Description of the task: All entries below are to be set down again, identical to the source.

Material to process:
====

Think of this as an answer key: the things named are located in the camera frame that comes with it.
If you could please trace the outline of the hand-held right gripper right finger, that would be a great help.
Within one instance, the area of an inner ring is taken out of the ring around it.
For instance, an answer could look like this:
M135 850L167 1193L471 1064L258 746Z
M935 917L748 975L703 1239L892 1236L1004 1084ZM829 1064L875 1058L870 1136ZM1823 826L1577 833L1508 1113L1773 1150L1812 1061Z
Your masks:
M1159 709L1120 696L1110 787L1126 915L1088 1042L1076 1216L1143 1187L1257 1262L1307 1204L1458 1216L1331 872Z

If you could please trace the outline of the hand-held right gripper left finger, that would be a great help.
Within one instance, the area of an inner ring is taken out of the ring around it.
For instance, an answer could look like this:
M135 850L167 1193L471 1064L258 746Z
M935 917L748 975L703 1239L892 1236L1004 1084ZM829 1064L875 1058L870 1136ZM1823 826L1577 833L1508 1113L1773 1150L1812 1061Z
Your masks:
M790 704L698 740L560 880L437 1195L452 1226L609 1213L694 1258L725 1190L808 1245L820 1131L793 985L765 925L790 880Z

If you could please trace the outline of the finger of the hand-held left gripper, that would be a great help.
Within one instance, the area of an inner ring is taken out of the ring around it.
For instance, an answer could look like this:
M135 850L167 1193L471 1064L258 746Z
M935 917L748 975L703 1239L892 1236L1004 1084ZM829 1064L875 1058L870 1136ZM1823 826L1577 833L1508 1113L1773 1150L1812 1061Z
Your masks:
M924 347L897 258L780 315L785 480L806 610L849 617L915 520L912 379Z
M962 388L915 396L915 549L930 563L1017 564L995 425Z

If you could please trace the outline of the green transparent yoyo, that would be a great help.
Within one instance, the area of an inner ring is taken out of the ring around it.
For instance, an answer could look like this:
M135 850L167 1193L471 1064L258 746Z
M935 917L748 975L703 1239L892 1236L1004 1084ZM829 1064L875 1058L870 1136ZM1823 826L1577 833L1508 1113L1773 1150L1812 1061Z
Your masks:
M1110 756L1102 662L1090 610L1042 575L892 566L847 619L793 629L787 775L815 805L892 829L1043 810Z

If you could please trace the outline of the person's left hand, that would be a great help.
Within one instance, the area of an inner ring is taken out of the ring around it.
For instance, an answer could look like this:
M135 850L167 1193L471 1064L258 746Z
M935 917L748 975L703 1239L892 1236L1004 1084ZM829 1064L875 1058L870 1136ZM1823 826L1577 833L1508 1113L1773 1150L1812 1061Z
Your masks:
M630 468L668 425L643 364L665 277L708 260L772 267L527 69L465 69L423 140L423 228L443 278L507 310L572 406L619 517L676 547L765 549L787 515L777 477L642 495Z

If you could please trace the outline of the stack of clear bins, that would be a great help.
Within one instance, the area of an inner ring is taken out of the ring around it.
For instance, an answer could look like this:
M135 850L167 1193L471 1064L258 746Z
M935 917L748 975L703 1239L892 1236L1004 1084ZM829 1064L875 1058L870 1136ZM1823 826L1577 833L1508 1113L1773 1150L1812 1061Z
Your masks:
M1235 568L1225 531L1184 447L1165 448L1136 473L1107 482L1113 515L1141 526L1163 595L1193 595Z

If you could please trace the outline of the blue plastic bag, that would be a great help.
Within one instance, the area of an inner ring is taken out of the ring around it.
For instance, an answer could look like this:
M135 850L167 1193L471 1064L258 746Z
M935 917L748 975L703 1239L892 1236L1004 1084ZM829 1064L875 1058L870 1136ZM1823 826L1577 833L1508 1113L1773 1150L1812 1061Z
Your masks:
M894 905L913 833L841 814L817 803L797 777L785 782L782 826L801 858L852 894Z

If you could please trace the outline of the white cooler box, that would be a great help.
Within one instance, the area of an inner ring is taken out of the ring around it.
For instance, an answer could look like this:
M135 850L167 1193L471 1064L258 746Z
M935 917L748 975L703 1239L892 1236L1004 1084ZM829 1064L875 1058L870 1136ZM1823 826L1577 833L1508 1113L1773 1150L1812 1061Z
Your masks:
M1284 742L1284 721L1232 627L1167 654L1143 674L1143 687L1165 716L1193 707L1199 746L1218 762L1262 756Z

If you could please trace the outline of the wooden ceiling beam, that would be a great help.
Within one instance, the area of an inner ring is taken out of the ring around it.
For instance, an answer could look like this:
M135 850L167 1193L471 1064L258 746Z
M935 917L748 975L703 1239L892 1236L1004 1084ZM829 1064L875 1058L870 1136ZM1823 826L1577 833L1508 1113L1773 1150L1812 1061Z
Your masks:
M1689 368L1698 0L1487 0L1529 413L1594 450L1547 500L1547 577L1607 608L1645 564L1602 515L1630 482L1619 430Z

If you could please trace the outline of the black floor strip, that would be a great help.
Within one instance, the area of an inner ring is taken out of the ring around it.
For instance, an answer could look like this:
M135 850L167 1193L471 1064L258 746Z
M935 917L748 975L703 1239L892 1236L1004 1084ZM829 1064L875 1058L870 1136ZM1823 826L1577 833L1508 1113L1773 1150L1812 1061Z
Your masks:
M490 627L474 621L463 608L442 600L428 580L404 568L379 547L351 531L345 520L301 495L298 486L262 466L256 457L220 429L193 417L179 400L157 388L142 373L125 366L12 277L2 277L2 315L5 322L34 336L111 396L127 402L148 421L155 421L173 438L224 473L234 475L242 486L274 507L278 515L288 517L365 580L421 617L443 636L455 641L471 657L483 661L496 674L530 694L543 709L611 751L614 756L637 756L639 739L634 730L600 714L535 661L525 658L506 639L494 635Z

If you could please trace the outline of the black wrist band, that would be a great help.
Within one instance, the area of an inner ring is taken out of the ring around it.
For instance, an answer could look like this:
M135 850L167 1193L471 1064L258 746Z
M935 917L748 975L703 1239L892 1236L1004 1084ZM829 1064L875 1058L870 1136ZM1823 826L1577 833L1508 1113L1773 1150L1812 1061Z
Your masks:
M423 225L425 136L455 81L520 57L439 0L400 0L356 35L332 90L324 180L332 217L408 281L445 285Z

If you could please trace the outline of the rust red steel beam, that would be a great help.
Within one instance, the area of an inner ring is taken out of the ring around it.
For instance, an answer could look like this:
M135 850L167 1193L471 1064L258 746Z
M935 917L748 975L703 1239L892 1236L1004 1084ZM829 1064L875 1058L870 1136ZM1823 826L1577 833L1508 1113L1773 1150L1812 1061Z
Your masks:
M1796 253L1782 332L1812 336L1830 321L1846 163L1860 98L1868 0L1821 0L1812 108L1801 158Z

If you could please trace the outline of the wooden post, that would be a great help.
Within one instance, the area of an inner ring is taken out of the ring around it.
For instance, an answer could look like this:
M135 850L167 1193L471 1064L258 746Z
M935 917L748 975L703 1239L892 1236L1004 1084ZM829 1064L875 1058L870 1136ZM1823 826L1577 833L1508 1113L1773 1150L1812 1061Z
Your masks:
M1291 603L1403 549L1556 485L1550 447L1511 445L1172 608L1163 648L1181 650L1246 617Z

====

Answer area:
Think of this as an answer key: the things named are located in the camera frame that comes with it.
If you could please trace the outline of the hand-held right gripper right finger, that would be a great help.
Within one instance, the area of an inner ring is taken out of the ring around it.
For instance, an answer could look like this:
M135 850L167 1193L471 1064L258 746Z
M935 917L748 975L703 1239L892 1236L1004 1084ZM829 1064L875 1058L870 1136ZM1823 826L1577 833L1508 1113L1773 1150L1812 1061Z
Your masks:
M1159 709L1120 696L1110 787L1126 915L1088 1042L1076 1216L1143 1187L1257 1262L1307 1204L1458 1216L1331 872Z

If you could please trace the outline of the hand-held right gripper left finger, that would be a great help.
Within one instance, the area of an inner ring is taken out of the ring around it.
For instance, an answer could look like this:
M135 850L167 1193L471 1064L258 746Z
M935 917L748 975L703 1239L892 1236L1004 1084ZM829 1064L875 1058L870 1136ZM1823 826L1577 833L1508 1113L1773 1150L1812 1061Z
Your masks:
M790 704L698 740L560 880L437 1195L452 1226L609 1213L694 1258L725 1190L808 1245L820 1131L793 985L765 925L790 880Z

If you could please trace the outline of the finger of the hand-held left gripper, that would be a great help.
Within one instance, the area of an inner ring is taken out of the ring around it.
For instance, an answer could look like this:
M135 850L167 1193L471 1064L258 746Z
M935 917L748 975L703 1239L892 1236L1004 1084ZM829 1064L875 1058L870 1136ZM1823 826L1577 833L1508 1113L1773 1150L1812 1061Z
Your masks:
M924 347L897 258L780 315L785 480L806 610L849 617L915 520L912 379Z
M962 388L915 396L915 549L930 563L1017 564L995 425Z

If you could please trace the outline of the green transparent yoyo, that would be a great help.
Within one instance, the area of an inner ring is taken out of the ring around it.
For instance, an answer could look like this:
M135 850L167 1193L471 1064L258 746Z
M935 917L748 975L703 1239L892 1236L1004 1084ZM829 1064L875 1058L870 1136ZM1823 826L1577 833L1508 1113L1773 1150L1812 1061Z
Your masks:
M1110 756L1102 662L1090 610L1042 575L892 566L847 619L793 629L787 775L815 805L892 829L1043 810Z

If you could please trace the outline of the person's left hand, that would be a great help.
Within one instance, the area of an inner ring is taken out of the ring around it.
For instance, an answer could look like this:
M135 850L167 1193L471 1064L258 746Z
M935 917L748 975L703 1239L892 1236L1004 1084ZM829 1064L875 1058L870 1136ZM1823 826L1577 833L1508 1113L1773 1150L1812 1061Z
Your masks:
M630 468L668 425L643 364L665 277L708 260L772 267L527 69L465 69L423 140L423 228L443 278L507 310L572 406L619 517L676 547L765 549L787 515L777 477L642 495Z

If you could please trace the outline of the stack of clear bins, that would be a great help.
Within one instance, the area of an inner ring is taken out of the ring around it.
For instance, an answer could look like this:
M135 850L167 1193L471 1064L258 746Z
M935 917L748 975L703 1239L892 1236L1004 1084ZM829 1064L875 1058L870 1136ZM1823 826L1577 833L1508 1113L1773 1150L1812 1061Z
Your masks:
M1235 568L1225 531L1184 447L1165 448L1136 473L1107 482L1113 515L1141 526L1163 595L1193 595Z

If you could please trace the outline of the blue plastic bag, that would be a great help.
Within one instance, the area of an inner ring is taken out of the ring around it.
For instance, an answer could look like this:
M135 850L167 1193L471 1064L258 746Z
M935 917L748 975L703 1239L892 1236L1004 1084ZM829 1064L875 1058L870 1136ZM1823 826L1577 833L1508 1113L1773 1150L1812 1061Z
Your masks:
M894 905L913 833L841 814L817 803L797 777L785 782L782 826L801 858L852 894Z

If you could please trace the outline of the white cooler box, that would be a great help.
Within one instance, the area of an inner ring is taken out of the ring around it.
For instance, an answer could look like this:
M135 850L167 1193L471 1064L258 746Z
M935 917L748 975L703 1239L892 1236L1004 1084ZM829 1064L875 1058L870 1136ZM1823 826L1577 833L1508 1113L1773 1150L1812 1061Z
Your masks:
M1284 742L1284 721L1232 627L1167 654L1143 674L1143 687L1165 716L1193 707L1199 746L1218 762L1262 756Z

If you could please trace the outline of the wooden ceiling beam, that would be a great help.
Within one instance, the area of an inner ring is taken out of the ring around it.
For instance, an answer could look like this:
M135 850L167 1193L471 1064L258 746Z
M935 917L748 975L703 1239L892 1236L1004 1084ZM829 1064L875 1058L870 1136ZM1823 826L1577 833L1508 1113L1773 1150L1812 1061Z
Your masks:
M1689 368L1698 0L1487 0L1529 413L1594 450L1547 500L1547 577L1607 608L1645 564L1602 515L1630 482L1619 430Z

If you could please trace the outline of the black floor strip, that would be a great help.
Within one instance, the area of an inner ring is taken out of the ring around it.
For instance, an answer could look like this:
M135 850L167 1193L471 1064L258 746Z
M935 917L748 975L703 1239L892 1236L1004 1084ZM829 1064L875 1058L870 1136ZM1823 826L1577 833L1508 1113L1773 1150L1812 1061Z
Your masks:
M490 627L474 621L463 608L442 600L428 580L404 568L379 547L351 531L345 520L301 495L298 486L262 466L256 457L220 429L193 417L179 400L157 388L142 373L125 366L12 277L2 277L2 315L5 322L34 336L111 396L127 402L148 421L155 421L173 438L224 473L234 475L242 486L274 507L278 515L288 517L365 580L421 617L443 636L455 641L471 657L483 661L496 674L530 694L543 709L611 751L614 756L637 756L639 739L634 730L600 714L535 661L525 658L506 639L494 635Z

If you could please trace the outline of the black wrist band, that would be a great help.
Within one instance, the area of an inner ring is taken out of the ring around it.
For instance, an answer could look like this:
M135 850L167 1193L471 1064L258 746Z
M935 917L748 975L703 1239L892 1236L1004 1084ZM829 1064L875 1058L870 1136ZM1823 826L1577 833L1508 1113L1773 1150L1812 1061Z
Your masks:
M423 225L425 136L455 81L520 57L439 0L400 0L356 35L332 90L324 180L332 217L408 281L445 285Z

If you could please trace the outline of the rust red steel beam, that would be a great help.
Within one instance, the area of an inner ring is taken out of the ring around it.
For instance, an answer could look like this:
M135 850L167 1193L471 1064L258 746Z
M935 917L748 975L703 1239L892 1236L1004 1084ZM829 1064L875 1058L870 1136ZM1823 826L1577 833L1508 1113L1773 1150L1812 1061Z
Your masks:
M1796 253L1782 332L1812 336L1830 321L1846 163L1860 98L1868 0L1821 0L1812 108L1801 158Z

If you could please trace the outline of the wooden post, that would be a great help.
Within one instance, the area of an inner ring is taken out of the ring around it.
For instance, an answer could look like this:
M135 850L167 1193L471 1064L258 746Z
M935 917L748 975L703 1239L892 1236L1004 1084ZM829 1064L875 1058L870 1136ZM1823 826L1577 833L1508 1113L1773 1150L1812 1061Z
Your masks:
M1291 603L1403 549L1556 485L1550 447L1511 445L1172 608L1163 648L1181 650L1246 617Z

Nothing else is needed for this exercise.